‘Véra houdt van reizen, híj niet. Na dertig jaar stormachtig huwelijksleven is dat een uitgemaakte zaak. Zij is dus naar Finland gegaan om hun zoon Ludo op te zoeken, die daar woont. Híj maakt van zijn eenzaamheid gebruik om in huis wat opknapwerk te doen. Maar het respijt is van korte duur, want Ludo belt en deelt hem mee dat Véra zojuist met hartstoornissen in het ziekenhuis is opgenomen. Het zou toch wel goed zijn als je komt, zegt hij tegen zijn vader.’
In de flaptekst wordt de toon gezet. ‘Het zou toch wel goed zijn als je komt’, alsof het niet voor de hand ligt dat een echtgenoot aan het ziekbed van zijn vrouw staat. Dat doet het dan ook niet voor de naamloze hoofdpersoon van Le Répit, de nieuwste roman van Hélène Lenoir. Zijn huwelijk met Véra is een pijnlijke vergissing. Voor de buitenwacht wordt de schijn van harmonie opgehouden, maar binnenskamers is het echtpaar in de greep van de verkilling – vooral sinds Véra zich ’s nachts terugtrekt in de kamer van haar zoon, met de deur op slot.
‘Het zou toch wel goed zijn als je komt’. Het zijn de eerste woorden van de roman, en in de daaropvolgende honderdtwintig pagina’s volg je ademloos hoe de man van Véra met die aanmaning worstelt. Hij wil niet, het huis moet afgesloten, de luiken zullen ongeschilderd blijven, wie zorgt voor hond en tuin, en waarom zou hij?
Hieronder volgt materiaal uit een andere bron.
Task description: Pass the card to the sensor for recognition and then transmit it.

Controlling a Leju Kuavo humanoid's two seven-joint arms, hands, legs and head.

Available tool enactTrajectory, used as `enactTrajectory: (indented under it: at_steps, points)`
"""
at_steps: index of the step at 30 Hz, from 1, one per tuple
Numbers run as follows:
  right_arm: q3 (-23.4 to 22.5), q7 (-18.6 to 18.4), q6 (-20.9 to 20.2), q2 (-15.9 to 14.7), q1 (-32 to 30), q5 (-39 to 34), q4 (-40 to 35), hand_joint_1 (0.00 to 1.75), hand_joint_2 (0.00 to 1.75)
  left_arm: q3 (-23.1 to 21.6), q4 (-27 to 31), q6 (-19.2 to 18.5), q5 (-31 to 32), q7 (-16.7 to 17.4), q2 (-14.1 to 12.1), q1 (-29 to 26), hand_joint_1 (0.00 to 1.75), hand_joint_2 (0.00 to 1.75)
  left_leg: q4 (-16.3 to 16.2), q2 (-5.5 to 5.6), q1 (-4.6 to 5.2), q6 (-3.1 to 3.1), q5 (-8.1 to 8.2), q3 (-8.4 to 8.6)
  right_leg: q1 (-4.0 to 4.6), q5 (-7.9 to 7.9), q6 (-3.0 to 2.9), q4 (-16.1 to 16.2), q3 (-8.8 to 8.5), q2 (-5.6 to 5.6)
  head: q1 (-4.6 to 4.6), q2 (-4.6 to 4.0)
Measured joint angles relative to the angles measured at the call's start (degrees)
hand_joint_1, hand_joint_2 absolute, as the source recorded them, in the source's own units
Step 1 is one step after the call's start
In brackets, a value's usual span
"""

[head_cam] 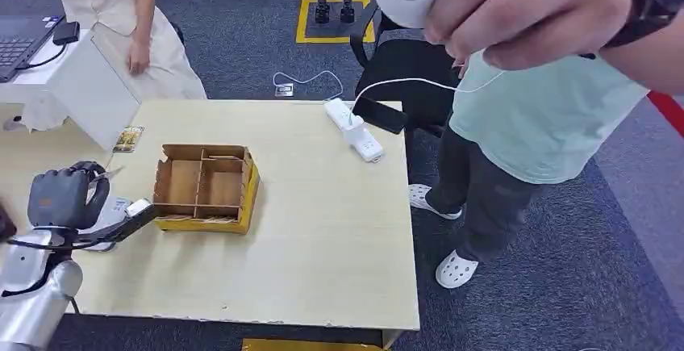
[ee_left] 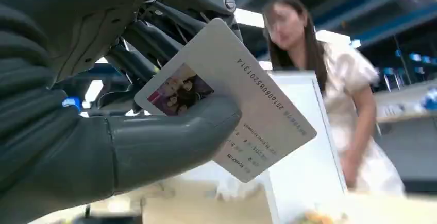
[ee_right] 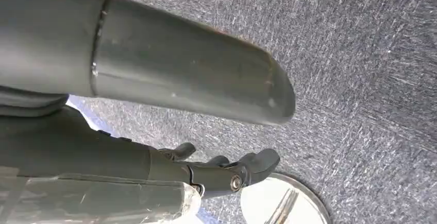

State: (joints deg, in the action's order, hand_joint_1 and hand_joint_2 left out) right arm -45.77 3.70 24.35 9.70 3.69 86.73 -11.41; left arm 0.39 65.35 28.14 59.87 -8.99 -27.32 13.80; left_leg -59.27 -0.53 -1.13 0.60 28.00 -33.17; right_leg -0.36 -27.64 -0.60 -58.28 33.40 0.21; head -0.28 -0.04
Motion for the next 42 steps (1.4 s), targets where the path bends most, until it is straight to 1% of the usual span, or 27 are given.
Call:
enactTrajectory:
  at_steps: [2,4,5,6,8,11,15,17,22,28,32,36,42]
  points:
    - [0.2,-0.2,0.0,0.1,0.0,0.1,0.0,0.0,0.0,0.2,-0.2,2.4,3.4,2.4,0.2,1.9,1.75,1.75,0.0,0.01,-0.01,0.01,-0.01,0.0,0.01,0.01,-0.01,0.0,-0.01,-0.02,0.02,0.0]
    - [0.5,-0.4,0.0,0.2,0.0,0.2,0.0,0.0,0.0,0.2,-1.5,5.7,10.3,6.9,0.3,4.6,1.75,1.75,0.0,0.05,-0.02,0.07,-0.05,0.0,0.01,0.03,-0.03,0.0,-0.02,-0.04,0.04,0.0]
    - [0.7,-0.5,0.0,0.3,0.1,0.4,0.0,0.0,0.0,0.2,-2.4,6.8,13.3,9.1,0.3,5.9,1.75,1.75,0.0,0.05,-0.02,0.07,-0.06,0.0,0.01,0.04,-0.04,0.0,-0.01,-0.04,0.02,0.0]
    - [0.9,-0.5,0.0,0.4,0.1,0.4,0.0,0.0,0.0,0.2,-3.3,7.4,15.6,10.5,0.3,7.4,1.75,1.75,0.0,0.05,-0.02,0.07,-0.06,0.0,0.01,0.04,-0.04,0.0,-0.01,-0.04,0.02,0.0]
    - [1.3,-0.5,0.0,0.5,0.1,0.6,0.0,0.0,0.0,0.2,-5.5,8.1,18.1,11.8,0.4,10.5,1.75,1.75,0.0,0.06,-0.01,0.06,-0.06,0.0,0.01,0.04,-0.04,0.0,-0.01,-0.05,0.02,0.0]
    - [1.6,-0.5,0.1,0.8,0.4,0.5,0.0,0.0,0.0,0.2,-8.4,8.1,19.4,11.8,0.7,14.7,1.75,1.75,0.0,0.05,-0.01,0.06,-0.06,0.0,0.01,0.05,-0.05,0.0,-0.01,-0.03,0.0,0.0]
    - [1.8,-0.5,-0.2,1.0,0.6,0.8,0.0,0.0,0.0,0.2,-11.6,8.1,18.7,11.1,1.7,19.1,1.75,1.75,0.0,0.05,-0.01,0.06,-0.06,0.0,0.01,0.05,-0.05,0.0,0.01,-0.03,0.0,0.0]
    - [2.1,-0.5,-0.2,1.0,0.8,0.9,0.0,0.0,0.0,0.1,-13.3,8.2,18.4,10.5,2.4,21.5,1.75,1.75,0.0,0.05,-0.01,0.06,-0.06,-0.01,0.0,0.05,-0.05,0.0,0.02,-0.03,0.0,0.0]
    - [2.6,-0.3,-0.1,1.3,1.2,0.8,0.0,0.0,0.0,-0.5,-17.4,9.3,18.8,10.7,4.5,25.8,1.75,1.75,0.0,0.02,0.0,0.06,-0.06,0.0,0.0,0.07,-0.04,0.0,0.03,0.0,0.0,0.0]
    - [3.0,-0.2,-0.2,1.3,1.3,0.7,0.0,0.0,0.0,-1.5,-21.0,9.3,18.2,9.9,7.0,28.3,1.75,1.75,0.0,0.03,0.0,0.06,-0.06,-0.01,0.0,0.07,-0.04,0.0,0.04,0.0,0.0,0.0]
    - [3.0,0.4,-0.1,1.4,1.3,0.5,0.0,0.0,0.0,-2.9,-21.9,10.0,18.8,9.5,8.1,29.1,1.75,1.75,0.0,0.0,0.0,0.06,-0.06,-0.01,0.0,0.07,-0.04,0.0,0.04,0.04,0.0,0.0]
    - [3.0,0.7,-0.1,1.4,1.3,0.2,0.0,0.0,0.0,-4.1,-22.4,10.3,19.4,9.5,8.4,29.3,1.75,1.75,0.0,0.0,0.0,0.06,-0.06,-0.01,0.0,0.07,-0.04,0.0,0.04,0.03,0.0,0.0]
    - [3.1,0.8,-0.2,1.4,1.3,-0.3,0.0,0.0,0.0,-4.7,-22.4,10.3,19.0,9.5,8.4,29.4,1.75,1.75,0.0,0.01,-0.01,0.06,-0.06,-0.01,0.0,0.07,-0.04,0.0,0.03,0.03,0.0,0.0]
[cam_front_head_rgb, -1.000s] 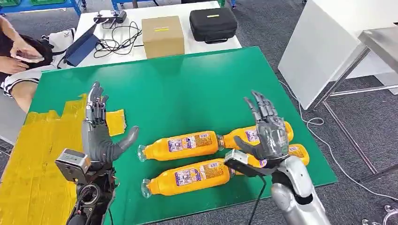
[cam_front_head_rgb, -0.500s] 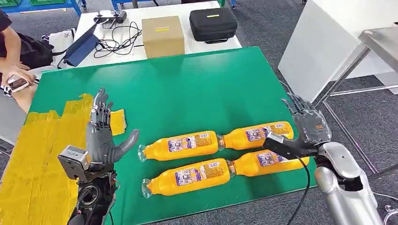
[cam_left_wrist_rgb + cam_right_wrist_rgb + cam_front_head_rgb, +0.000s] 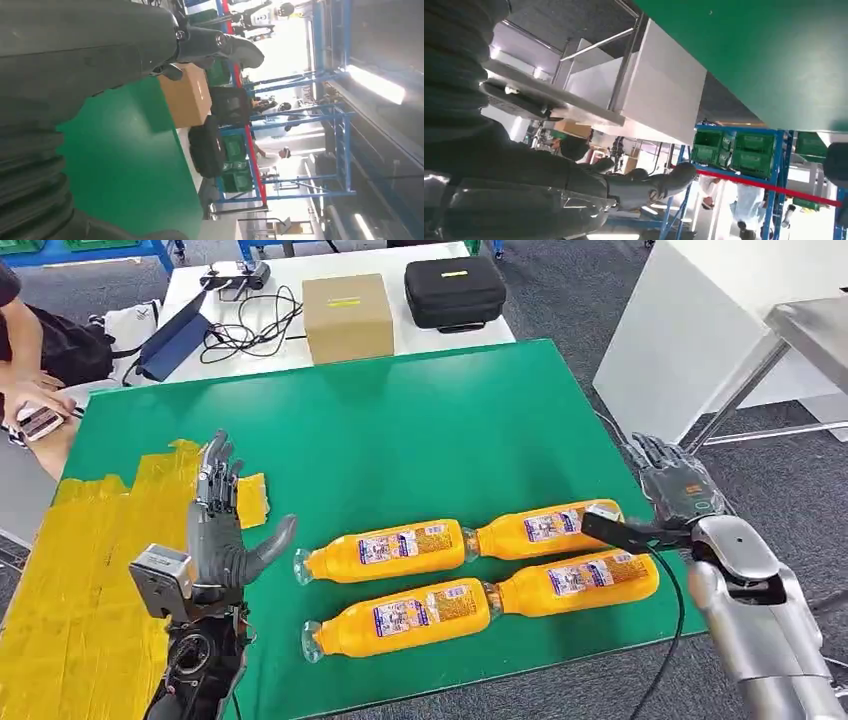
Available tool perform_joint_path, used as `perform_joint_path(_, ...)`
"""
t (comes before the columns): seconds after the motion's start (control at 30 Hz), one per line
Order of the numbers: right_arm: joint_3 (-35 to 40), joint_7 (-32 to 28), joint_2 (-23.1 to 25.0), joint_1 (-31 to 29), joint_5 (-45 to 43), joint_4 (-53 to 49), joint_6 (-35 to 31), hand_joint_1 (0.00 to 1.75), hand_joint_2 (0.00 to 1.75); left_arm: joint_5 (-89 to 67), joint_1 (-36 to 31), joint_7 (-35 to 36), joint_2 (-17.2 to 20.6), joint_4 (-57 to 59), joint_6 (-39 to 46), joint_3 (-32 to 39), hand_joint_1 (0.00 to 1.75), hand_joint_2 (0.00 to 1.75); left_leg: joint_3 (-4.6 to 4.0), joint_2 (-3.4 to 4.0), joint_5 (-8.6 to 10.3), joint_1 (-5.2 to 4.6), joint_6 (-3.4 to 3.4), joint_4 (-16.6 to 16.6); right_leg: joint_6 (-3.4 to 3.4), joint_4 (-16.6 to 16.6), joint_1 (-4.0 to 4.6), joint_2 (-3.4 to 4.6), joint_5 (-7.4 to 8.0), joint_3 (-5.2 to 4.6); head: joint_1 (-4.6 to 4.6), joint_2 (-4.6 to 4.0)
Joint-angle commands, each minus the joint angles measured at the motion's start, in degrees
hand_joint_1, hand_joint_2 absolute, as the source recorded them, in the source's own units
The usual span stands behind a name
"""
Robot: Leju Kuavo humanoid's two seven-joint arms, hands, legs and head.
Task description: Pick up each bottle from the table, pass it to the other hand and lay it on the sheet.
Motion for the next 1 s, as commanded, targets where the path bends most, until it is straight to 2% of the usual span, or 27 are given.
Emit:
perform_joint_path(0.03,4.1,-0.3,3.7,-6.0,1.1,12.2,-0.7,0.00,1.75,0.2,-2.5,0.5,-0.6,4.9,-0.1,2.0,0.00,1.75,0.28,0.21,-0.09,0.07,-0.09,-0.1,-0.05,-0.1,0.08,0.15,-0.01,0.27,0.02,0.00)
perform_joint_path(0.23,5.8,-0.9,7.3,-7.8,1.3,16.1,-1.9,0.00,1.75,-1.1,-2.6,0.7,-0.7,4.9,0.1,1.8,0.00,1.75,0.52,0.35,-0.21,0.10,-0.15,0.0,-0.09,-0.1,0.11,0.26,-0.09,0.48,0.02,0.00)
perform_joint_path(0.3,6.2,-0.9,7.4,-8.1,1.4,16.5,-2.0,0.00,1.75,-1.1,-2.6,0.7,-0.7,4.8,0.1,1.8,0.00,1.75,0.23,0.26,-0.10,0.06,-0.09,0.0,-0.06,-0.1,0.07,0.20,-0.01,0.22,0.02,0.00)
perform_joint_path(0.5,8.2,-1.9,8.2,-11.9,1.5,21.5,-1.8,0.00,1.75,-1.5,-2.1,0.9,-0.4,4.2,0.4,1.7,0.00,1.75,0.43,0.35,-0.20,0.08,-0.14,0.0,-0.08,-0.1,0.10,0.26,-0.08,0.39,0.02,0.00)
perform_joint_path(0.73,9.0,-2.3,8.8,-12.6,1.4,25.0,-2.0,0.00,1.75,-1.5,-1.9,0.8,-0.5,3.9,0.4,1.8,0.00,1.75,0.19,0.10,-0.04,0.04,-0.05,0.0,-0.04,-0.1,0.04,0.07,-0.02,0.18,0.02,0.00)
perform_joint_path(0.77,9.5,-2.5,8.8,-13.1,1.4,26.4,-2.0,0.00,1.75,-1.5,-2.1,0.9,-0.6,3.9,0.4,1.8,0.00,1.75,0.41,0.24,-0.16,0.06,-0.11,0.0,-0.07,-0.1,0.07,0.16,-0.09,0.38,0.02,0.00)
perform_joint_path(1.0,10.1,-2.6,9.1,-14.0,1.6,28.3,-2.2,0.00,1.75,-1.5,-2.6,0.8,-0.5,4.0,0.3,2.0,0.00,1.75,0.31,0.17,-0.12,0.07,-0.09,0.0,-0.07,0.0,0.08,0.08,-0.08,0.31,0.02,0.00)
Hij gaat toch, Helsinki is ver weg, hij heeft vliegangst, hij neemt de trein, hij zal zijn lijf van honderdzes kilo dagenlang met vreemd gezelschap opsluiten in benauwde coupés.
Met veel raffinement dwingt Lenoir de lezer in de huid van haar hoofdpersoon te kruipen. Vanzelfsprekend is dat niet: de man is een verbitterde egoïst, een van verdriet, schaamte, frustratie en haat verteerde botterik. Maar door de onmerkbare overgangen tussen verhaal en inwendige monoloog, en door de akelig sobere, nauwkeurige stijl, die elke gemoedsbeweging fileert, word je onherroepelijk meegezogen in de ontluistering van het personage. En dank zij die ongemakkelijke, afgedwongen empathie vindt hij uiteindelijk ook genade in je ogen. Het ongeluk, wie kent het niet?
‘Het respijt’ is een verraderlijke titel. ‘Respijt’ is afgeleid van ‘respicere’, achteromkijken, maar elke blik achterom leidt tot meer bitterheid. De adempauze van een paar weken zonder zijn vrouw wordt de man door de neus geboord. De dode tijd van het reizen, de ontmoeting met een andere vrouw, het uitzicht op een ander leven, is niet meer dan een schimmengevecht met de eigen demonen, een tunnelervaring, en aan het eind van de tunnel wacht Véra. Vooruitkijken is zijn enige kans: het weerzien, de magere hoop op een wapenstilstand, ‘een stoel waarop hij zou kunnen gaan zitten’. Het zijn de laatste woorden van de roman.
Hélène Lenoir is een waardig opvolgster van Nathalie Sarraute. De wereld die ze beschrijft is verstikkend, maar van die verstikking brengt ze op adembenemende wijze verslag uit. Merkwaardig genoeg is nog niets van haar werk in het Nederlands vertaald. Het zou toch wel goed zijn als dat gebeurt.
- Hélène Lenoir, Le Répit, Minuit, 2003.